BEGIN Records for the exercise

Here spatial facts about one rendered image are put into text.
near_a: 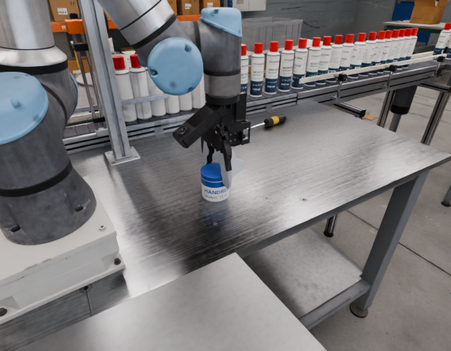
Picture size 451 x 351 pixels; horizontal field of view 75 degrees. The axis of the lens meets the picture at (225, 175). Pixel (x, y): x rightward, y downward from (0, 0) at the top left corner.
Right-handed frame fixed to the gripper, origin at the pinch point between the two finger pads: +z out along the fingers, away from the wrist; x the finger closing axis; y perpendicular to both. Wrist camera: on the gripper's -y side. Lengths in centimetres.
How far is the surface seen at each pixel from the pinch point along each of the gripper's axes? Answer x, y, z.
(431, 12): 198, 522, -6
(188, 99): 43.0, 15.9, -4.8
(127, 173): 22.0, -15.2, 4.7
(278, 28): 159, 167, -8
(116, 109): 30.3, -12.5, -10.5
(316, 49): 39, 76, -16
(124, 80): 44.2, -5.2, -14.3
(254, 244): -18.7, -2.9, 5.0
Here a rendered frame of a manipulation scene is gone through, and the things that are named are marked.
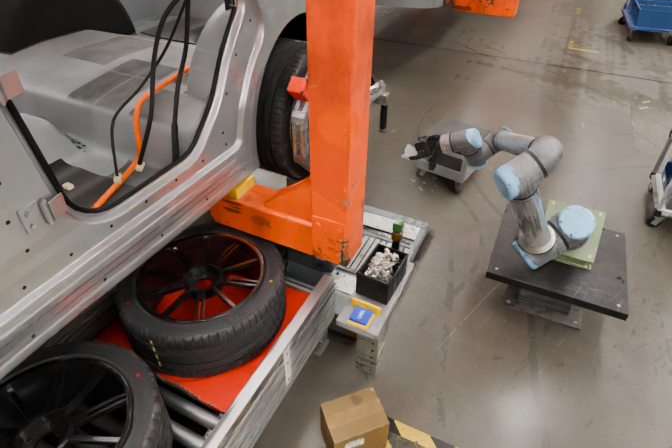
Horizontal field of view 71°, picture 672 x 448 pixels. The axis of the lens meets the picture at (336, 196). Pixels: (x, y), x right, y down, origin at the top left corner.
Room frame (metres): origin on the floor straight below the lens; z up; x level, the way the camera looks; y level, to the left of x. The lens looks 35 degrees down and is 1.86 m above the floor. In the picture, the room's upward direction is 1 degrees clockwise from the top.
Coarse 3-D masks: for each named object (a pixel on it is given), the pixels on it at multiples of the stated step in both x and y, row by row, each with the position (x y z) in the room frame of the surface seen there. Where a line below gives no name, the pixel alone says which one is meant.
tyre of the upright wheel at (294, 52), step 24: (288, 48) 2.10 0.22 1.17; (264, 72) 1.99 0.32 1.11; (288, 72) 1.95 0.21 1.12; (264, 96) 1.91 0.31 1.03; (288, 96) 1.89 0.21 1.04; (264, 120) 1.86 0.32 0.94; (288, 120) 1.88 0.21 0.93; (264, 144) 1.85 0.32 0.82; (288, 144) 1.87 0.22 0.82; (264, 168) 1.96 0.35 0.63; (288, 168) 1.86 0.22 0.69
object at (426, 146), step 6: (426, 138) 1.94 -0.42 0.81; (432, 138) 1.94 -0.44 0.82; (438, 138) 1.92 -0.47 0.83; (414, 144) 1.93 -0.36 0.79; (420, 144) 1.93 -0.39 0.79; (426, 144) 1.92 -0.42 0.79; (432, 144) 1.92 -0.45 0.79; (438, 144) 1.90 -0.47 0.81; (420, 150) 1.93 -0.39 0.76; (426, 150) 1.91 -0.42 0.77; (432, 150) 1.92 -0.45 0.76; (426, 156) 1.91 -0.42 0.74
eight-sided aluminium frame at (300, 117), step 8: (296, 104) 1.89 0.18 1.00; (296, 112) 1.86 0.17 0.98; (304, 112) 1.85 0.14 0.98; (296, 120) 1.85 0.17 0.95; (304, 120) 1.84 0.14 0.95; (296, 128) 1.86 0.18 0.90; (304, 128) 1.84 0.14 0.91; (296, 136) 1.85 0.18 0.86; (304, 136) 1.83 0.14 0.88; (296, 144) 1.85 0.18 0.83; (304, 144) 1.83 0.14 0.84; (296, 152) 1.85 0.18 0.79; (304, 152) 1.83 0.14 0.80; (296, 160) 1.85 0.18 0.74; (304, 160) 1.83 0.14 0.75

END Records for the exercise

» **What you will do**
Everything above from the line that has "(127, 173): 22.0, -15.2, 4.7" down to the line that has "Coarse 3-D masks: for" should be output exactly, with both of those lines included. Leave the pictures behind.

» **Exercise output**
(127, 173): 22.0, -15.2, 4.7
(278, 28): 159, 167, -8
(116, 109): 30.3, -12.5, -10.5
(316, 49): 39, 76, -16
(124, 80): 44.2, -5.2, -14.3
(254, 244): -18.7, -2.9, 5.0
Here a rendered frame of a manipulation scene is gone through, and the things that are named are marked.
Horizontal field of view 71°, picture 672 x 448 pixels. The axis of the lens meets the picture at (336, 196). Pixels: (x, y), x right, y down, origin at the top left corner.
Room frame (metres): origin on the floor straight below the lens; z up; x level, the way the camera looks; y level, to the left of x. The lens looks 35 degrees down and is 1.86 m above the floor. In the picture, the room's upward direction is 1 degrees clockwise from the top.
Coarse 3-D masks: for each named object (a pixel on it is given), the pixels on it at multiples of the stated step in both x and y, row by row, each with the position (x y z) in the room frame of the surface seen there. Where a line below gives no name, the pixel alone says which one is meant.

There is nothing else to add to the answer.